In [1]:
import numpy as np
import pandas as pd
import tensorflow as tf
import tensorflow_recommenders as tfrs
from sklearn.model_selection import train_test_split
from tqdm import tqdm

from src.utils.model.retrieval_model import RetrievalModel

In [2]:
val_rate = 0.2
test_rate = 0.1
batch_size = 100
embedding_dimension = 100
learning_rate = 0.1
early_stopping_flg = True
tensorboard_flg = False
max_epoch_num = 20

In [3]:
behaviors_df = pd.read_csv(
    "data/RentalProperties/user_activity.csv", names=("item_id", "user_id", "event_type", "create_timestamp")
)

In [4]:
# behaviors_df

In [5]:
# behaviors_df.query('event_type == "seen"')["user_id"].value_counts()
seen_df = behaviors_df.query('event_type == "seen"')
count_df = pd.DataFrame(seen_df["user_id"].value_counts()).reset_index().rename(columns={"index": "user_id", "user_id": "count"})

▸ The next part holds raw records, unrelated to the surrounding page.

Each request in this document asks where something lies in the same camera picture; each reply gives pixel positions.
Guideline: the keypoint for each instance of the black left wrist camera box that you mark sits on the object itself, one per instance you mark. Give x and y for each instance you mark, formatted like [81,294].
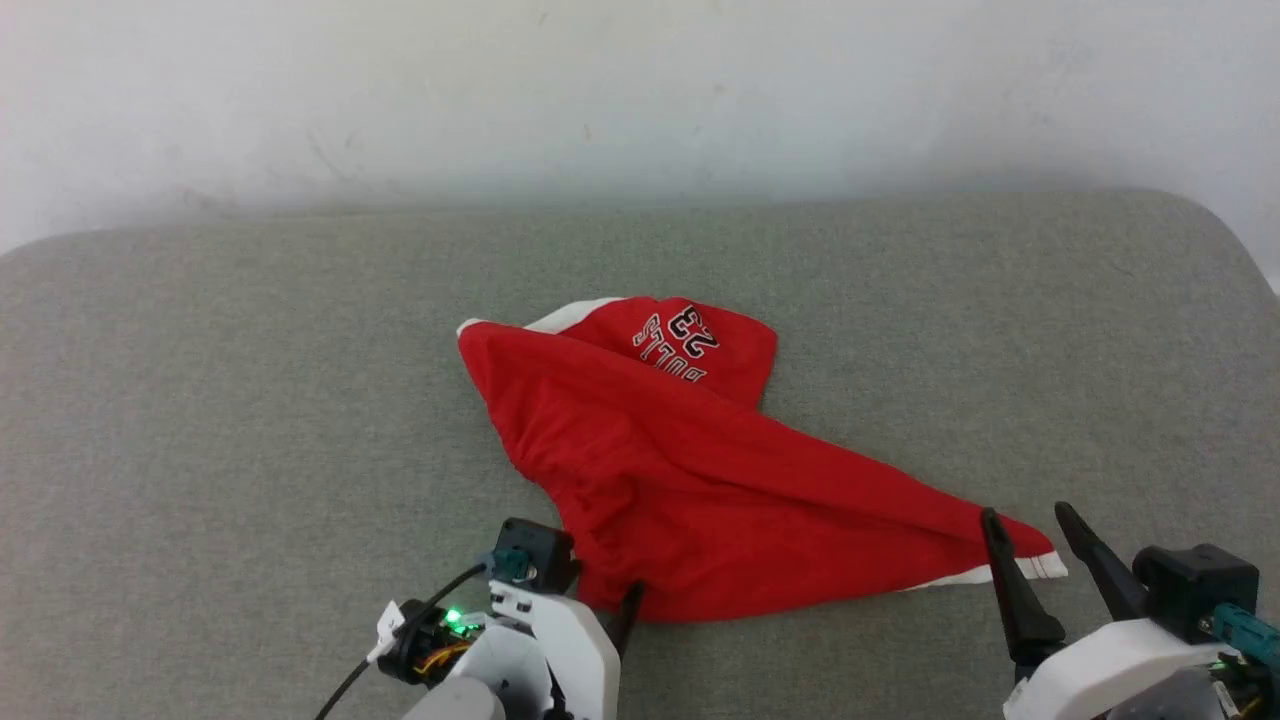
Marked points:
[540,550]

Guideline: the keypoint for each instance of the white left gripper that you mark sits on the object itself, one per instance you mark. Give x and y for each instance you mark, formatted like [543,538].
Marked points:
[580,660]

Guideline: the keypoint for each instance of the grey-green fabric sofa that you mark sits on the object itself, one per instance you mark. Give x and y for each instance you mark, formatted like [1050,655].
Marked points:
[200,400]

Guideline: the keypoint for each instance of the red white basketball shorts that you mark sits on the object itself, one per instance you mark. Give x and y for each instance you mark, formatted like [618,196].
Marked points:
[700,480]

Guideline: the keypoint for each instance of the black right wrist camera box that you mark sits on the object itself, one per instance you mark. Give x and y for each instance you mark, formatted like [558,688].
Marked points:
[1195,590]

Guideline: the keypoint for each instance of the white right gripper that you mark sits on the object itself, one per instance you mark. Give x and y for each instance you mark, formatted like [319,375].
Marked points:
[1100,665]

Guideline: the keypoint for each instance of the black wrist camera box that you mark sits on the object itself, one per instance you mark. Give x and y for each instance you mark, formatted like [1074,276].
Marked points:
[1195,590]
[540,550]

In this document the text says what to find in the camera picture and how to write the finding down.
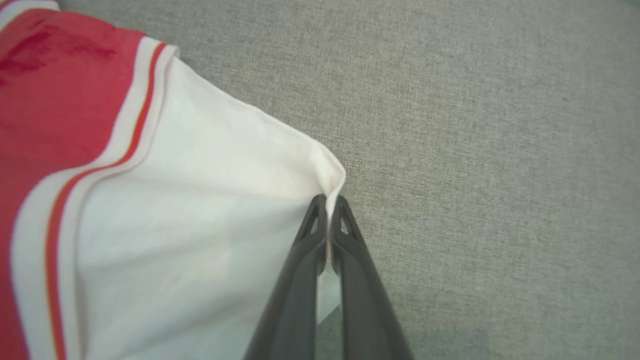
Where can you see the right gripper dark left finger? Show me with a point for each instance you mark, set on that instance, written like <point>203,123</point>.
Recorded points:
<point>295,300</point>

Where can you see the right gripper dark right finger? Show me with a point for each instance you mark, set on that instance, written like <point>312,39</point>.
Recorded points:
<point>365,310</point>

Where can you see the red basketball jersey white sleeves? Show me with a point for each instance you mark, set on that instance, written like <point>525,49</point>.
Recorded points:
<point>175,200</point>

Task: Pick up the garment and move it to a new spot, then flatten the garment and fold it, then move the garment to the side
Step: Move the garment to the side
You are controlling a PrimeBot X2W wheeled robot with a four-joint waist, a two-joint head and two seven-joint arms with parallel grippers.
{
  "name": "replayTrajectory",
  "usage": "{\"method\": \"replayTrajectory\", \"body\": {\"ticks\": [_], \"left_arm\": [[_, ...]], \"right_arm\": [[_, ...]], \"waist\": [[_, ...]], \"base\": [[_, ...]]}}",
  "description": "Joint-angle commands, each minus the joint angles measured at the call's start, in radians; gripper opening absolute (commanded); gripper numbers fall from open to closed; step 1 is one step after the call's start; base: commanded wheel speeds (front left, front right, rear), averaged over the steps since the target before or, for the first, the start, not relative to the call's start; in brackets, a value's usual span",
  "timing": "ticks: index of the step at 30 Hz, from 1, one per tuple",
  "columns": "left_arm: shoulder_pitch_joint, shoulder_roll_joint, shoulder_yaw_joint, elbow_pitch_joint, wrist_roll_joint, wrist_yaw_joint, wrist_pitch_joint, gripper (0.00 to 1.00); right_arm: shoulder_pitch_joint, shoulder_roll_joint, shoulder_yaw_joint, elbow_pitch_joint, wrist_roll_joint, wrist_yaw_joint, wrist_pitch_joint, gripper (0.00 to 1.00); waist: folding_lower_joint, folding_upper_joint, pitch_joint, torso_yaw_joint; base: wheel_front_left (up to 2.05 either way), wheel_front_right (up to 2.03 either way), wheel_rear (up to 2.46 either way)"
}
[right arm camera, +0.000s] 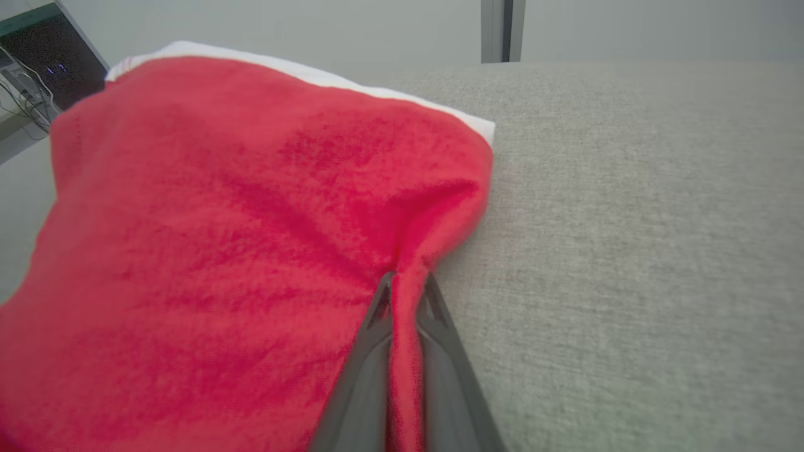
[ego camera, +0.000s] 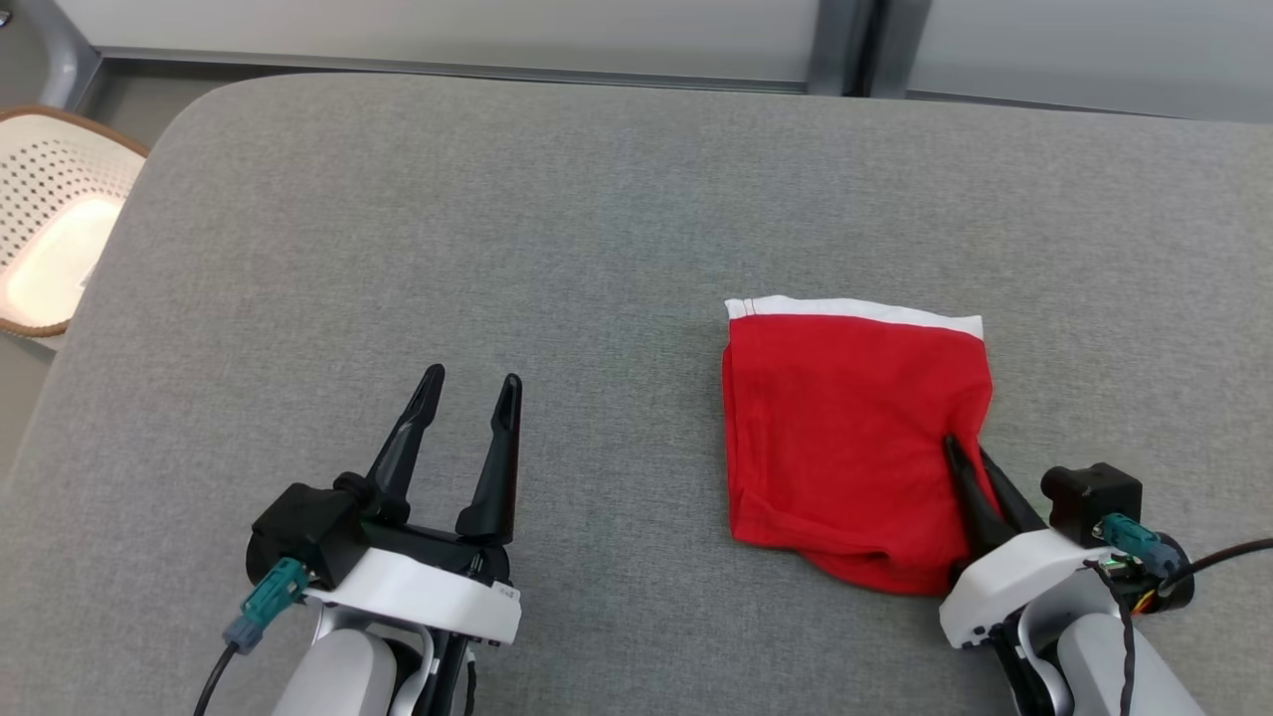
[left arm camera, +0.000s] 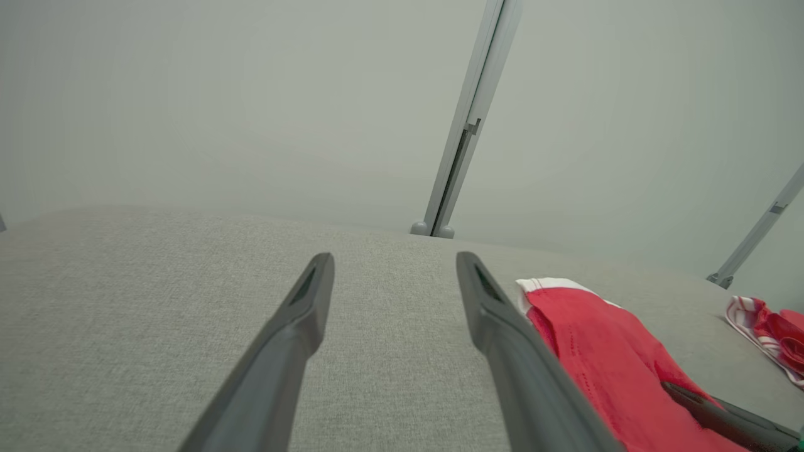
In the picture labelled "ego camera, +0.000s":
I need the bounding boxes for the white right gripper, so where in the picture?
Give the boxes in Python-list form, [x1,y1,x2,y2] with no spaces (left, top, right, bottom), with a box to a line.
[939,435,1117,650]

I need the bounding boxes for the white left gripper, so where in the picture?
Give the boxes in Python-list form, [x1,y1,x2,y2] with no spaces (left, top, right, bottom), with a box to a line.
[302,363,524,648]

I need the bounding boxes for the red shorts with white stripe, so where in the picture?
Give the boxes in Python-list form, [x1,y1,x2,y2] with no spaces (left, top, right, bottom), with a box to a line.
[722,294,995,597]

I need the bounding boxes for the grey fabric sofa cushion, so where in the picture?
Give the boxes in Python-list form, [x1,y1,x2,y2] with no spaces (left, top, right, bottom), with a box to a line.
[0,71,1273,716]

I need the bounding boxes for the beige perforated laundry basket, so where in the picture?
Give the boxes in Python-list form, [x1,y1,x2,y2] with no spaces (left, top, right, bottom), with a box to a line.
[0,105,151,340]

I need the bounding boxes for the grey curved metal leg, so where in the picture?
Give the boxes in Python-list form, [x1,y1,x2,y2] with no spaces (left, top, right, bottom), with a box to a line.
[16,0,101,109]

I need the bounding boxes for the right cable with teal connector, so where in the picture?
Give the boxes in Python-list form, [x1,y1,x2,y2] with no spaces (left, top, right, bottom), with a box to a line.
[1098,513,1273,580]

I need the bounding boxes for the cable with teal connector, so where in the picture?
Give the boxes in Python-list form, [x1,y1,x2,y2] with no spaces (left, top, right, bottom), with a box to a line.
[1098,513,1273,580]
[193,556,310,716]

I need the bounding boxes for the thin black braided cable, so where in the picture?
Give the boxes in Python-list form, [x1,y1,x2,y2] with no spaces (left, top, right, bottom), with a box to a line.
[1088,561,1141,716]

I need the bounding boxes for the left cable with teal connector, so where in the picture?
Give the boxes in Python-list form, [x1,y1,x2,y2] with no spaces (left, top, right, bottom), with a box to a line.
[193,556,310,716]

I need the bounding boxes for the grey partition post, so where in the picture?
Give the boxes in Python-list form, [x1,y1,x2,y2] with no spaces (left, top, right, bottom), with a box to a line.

unique_user_ids = list(count_df.query("count >= 10")["user_id"])
seen_df = seen_df[seen_df["user_id"].isin(unique_user_ids)]

In [6]:
len(unique_user_ids)

2435

In [7]:
train_val_df, test_df = train_test_split(seen_df, test_size=0.1, stratify=seen_df["user_id"])
train_df, val_df = train_test_split(train_val_df, test_size=0.2, stratify=train_val_df["user_id"])

In [8]:
print(len(train_df["user_id"].unique()))
print(len(val_df["user_id"].unique()))
print(len(test_df["user_id"].unique()))

2435
2435
2435


In [9]:
# train_df

In [10]:
# val_df

In [11]:
# test_df

In [12]:
train_ratings = tf.data.Dataset.from_tensor_slices({"user_id": train_df["user_id"], "item_id": train_df["item_id"]})
val_ratings = tf.data.Dataset.from_tensor_slices({"user_id": val_df["user_id"], "item_id": val_df["item_id"]})
test_ratings = tf.data.Dataset.from_tensor_slices({"user_id": test_df["user_id"], "item_id": test_df["item_id"]})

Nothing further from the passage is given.